__Record set__

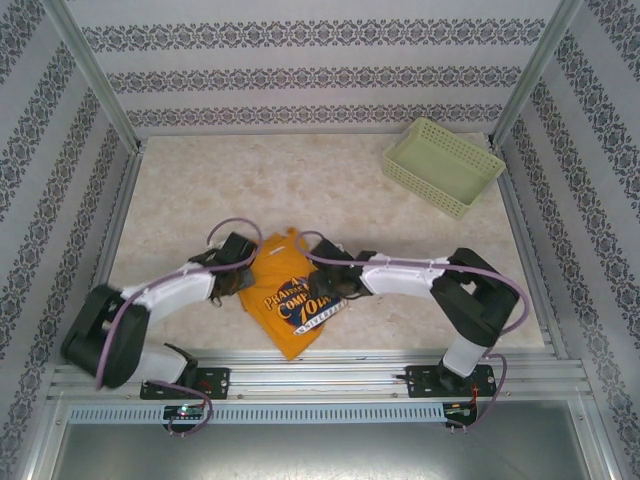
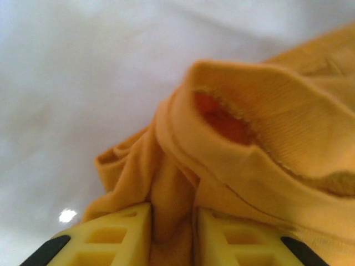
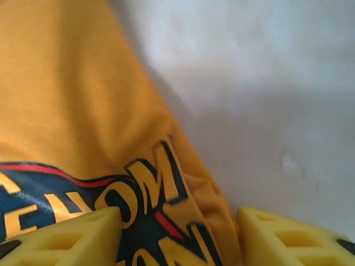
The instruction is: Fold the inside-out t-shirt
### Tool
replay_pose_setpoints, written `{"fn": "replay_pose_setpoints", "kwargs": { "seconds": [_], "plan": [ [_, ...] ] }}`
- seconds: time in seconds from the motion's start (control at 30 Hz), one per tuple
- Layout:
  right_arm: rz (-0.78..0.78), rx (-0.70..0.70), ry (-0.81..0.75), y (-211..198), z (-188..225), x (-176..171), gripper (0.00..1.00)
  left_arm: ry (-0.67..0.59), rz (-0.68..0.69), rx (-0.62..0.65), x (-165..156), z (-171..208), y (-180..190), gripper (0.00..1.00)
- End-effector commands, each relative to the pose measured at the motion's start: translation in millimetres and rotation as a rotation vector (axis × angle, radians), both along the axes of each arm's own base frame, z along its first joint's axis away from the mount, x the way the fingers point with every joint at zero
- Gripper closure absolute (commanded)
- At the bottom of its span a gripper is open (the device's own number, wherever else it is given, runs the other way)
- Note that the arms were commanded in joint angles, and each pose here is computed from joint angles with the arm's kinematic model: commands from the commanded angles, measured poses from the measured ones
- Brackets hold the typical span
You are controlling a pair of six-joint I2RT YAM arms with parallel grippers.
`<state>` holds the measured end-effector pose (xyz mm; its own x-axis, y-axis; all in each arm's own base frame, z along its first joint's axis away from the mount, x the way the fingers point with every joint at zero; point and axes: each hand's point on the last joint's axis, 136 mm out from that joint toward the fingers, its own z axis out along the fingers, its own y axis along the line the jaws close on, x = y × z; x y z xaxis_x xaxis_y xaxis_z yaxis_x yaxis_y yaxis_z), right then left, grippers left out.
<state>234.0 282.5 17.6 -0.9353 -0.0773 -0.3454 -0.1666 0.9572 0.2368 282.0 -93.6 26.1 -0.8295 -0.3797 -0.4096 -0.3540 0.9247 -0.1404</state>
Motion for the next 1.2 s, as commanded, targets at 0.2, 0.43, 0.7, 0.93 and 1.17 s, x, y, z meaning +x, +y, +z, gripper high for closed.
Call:
{"fn": "replay_pose_setpoints", "kwargs": {
  "seconds": [0.2,0.43,0.7,0.93,1.17],
  "plan": [
    [-0.125,-0.005,-0.155,-12,49,-4,0.25,-0.136,-0.211,-0.174,87,54,-74,0.60],
    [-0.174,0.074,-0.149,-30,64,45,0.18,-0.220,-0.157,-0.052,52,88,-27,0.32],
    [-0.227,0.112,-0.025,-30,30,55,0.18,-0.068,-0.235,-0.092,50,47,-42,0.25],
    [-0.178,0.047,-0.051,-21,27,75,0.37,-0.037,-0.260,-0.104,57,35,-52,0.31],
    [-0.148,-0.025,-0.124,-22,46,95,0.41,-0.135,-0.332,0.031,68,76,-59,0.27]
  ]
}}
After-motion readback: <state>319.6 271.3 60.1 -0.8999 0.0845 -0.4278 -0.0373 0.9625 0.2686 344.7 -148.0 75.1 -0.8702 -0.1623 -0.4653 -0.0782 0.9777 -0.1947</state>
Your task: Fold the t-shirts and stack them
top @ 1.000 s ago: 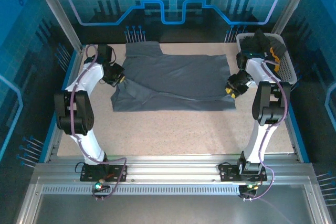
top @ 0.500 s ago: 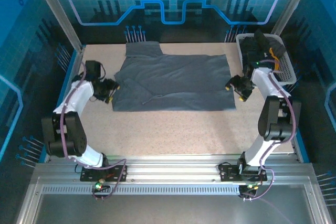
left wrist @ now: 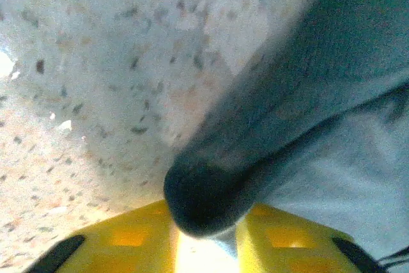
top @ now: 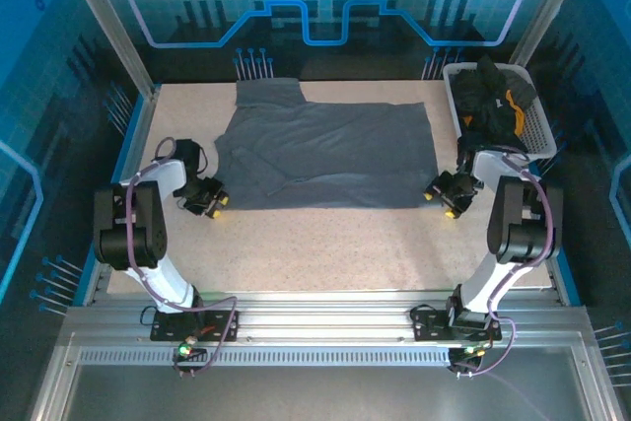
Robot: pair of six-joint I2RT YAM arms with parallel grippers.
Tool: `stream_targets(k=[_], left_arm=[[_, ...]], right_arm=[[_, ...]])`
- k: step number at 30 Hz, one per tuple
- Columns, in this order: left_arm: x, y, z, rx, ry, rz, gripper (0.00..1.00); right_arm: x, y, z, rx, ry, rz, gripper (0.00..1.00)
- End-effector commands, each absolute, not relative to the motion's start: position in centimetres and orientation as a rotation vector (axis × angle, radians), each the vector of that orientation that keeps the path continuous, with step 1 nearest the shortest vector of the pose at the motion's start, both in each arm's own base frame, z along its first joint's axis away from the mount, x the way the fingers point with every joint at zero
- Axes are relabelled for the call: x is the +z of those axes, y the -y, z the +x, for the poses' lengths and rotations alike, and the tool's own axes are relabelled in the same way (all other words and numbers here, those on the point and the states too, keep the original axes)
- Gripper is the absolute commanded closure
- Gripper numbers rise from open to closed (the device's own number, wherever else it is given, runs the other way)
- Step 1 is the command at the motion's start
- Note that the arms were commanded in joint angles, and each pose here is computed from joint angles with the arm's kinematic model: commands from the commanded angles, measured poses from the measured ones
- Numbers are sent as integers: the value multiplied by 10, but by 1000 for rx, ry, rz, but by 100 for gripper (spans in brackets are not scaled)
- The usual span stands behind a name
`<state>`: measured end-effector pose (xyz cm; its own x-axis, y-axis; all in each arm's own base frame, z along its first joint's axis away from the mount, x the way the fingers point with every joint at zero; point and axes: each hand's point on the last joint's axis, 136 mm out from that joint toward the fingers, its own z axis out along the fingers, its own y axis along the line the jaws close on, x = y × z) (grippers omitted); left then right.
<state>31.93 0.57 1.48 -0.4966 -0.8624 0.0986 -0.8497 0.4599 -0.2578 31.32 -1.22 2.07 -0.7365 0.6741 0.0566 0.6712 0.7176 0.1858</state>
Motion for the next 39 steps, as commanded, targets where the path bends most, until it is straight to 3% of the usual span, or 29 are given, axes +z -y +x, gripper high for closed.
stream_targets(k=[1, 5, 8, 10, 14, 20, 26, 32, 36, 39], left_arm=[[15, -19, 343, -396, -2589, -1516, 85], [15, -25, 344, -358, -2577, -1529, 100], [16, -36, 336, -329, -2540, -1578, 100], [17, -47, 325, -306, -2500, -1632, 100], [20, -72, 292, -284, -2402, -1762, 100], [26, -93, 231, -197, -2265, -1951, 100], [19, -85, 185, -141, -2191, -2102, 100], [15, -81, 174, -127, -2187, -2105, 100], [20, -84, 175, -124, -2180, -2090, 98], [27, -87, 180, -127, -2172, -2054, 70]], right_arm=[[7, 15, 311, 247, -2947, 1193, 44], [-3, 15, 316, 184, -2953, 1216, 62], [3, 4, 329, 162, -2960, 1119, 89], [11, -6, 335, 132, -2976, 1039, 100], [20, -48, 332, 136, -3040, 893, 100], [19, -88, 289, 26, -3145, 803, 100], [14, -75, 240, -85, -3184, 827, 100], [14, -64, 229, -56, -3185, 833, 99], [24, -63, 238, -23, -3172, 810, 78], [39, -63, 245, -9, -3152, 798, 63]])
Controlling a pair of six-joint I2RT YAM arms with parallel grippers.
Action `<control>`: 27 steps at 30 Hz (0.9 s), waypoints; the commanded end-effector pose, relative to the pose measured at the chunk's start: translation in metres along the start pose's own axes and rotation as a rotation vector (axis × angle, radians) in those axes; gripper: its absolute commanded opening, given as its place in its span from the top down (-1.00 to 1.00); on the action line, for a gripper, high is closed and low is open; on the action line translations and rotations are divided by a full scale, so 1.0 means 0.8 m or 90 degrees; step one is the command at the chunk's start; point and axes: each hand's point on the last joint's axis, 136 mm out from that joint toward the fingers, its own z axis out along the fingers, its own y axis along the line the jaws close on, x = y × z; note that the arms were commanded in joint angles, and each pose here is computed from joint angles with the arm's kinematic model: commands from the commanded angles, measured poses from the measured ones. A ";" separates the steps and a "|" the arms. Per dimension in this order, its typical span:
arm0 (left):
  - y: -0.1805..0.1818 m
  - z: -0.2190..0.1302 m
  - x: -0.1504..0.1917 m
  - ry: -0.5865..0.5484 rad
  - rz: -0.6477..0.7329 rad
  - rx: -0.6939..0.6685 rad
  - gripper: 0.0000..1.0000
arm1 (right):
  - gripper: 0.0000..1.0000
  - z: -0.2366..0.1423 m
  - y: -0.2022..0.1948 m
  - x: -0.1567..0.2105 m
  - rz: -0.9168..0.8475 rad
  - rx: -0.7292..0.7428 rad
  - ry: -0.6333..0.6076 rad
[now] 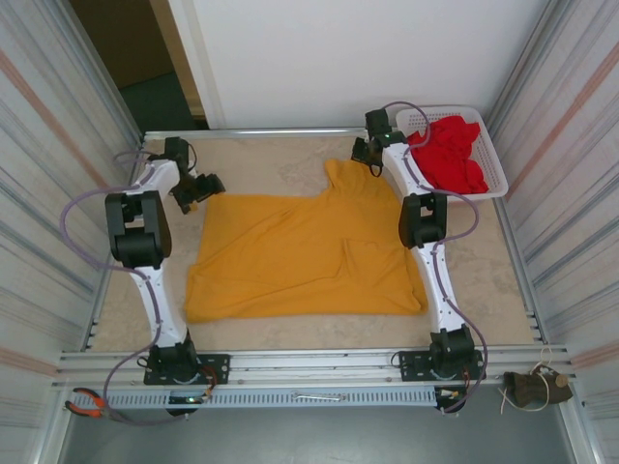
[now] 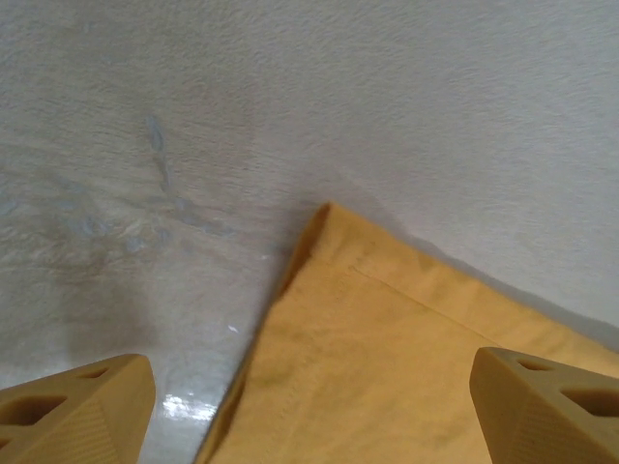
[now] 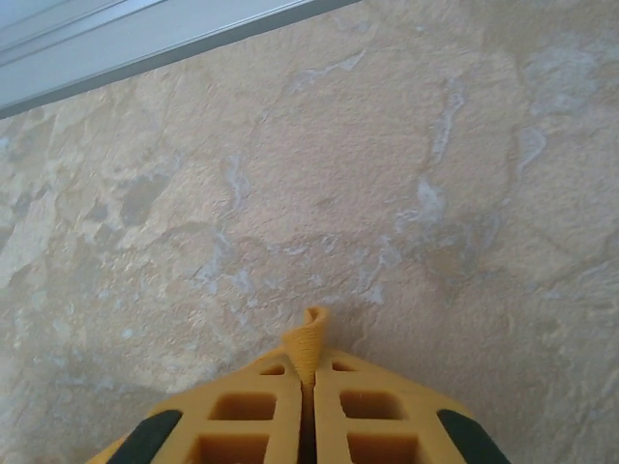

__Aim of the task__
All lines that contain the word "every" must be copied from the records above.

__Response__
- End-effector commands, each relative to the pose measured at the motion's start: translation in millimetres and rotation as a rotation vector (axis × angle, radians), both along the axes of each arm's own base frame, z along its first joint's axis away from the mount, x the way the fingers point with every joint at zero
`<state>` holds the measured end-effector pose (xyz mm; its own x-axis, y-axis; all in each arm's own base frame, z along its first joint's axis away from the mount, x the way the fingers point with every joint at zero; point and axes: each hand's point on the last joint's axis, 136 mm out from that joint toward the fingers, its own z axis out along the fingers, its own y axis along the line the jaws close on, x = y × z; x y z xaxis_x xaxis_y xaxis_z yaxis_x yaxis_y yaxis_z), right then left, grippers left out.
- End-effector commands, each absolute, not relative to the motion's start: position in centimetres and orientation as a rotation vector (axis × angle, radians), each the vector of that orientation that keeps the path continuous, with step 1 nearest the shortest vector of the pose at the motion's start, both in each arm's own base frame, z along its first joint's axis away from the mount, x the way the fingers point with every joint at zero
`<state>`: measured end-effector pose (xyz cm; its own x-axis, y-axis; all in each arm's own base frame, z along its first joint's axis away from the mount, x the way the fingers point with every joint at zero; point and axes: each hand's point on the last joint's axis, 136 mm out from that joint toward the fingers, its own z axis out along the fingers, its own y axis along the line the jaws close on, x = y × z) (grippers omitted); left then right.

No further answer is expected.